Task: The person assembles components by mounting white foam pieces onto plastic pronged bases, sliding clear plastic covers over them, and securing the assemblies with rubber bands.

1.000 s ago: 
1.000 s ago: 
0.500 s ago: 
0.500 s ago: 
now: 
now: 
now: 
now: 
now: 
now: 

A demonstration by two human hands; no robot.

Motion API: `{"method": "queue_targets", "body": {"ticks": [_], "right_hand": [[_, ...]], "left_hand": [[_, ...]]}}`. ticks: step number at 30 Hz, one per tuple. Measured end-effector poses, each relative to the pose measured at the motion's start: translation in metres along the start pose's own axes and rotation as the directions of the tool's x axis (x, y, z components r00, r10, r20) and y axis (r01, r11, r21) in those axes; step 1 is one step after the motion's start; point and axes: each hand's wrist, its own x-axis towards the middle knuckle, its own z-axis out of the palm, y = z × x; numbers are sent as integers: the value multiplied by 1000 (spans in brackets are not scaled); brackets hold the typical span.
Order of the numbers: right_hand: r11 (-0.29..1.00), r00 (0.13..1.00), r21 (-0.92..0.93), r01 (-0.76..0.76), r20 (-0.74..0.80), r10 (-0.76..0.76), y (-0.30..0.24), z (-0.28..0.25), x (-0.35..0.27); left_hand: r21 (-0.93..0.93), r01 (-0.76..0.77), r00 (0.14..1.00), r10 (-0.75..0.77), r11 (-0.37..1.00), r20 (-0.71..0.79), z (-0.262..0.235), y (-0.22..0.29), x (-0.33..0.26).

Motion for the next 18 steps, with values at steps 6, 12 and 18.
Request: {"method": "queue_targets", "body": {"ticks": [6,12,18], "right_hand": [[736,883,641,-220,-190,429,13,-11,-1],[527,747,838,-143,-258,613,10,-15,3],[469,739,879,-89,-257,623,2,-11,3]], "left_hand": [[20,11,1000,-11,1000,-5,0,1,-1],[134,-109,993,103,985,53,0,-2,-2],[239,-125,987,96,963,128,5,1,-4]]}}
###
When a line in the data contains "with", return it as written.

Task: The person assembles components by mounting white foam pieces onto plastic pronged bases, sliding clear plastic covers over them, and securing the assemblies with rubber bands.
Motion for the next 18 steps, with values at steps 6, 12 and 18.

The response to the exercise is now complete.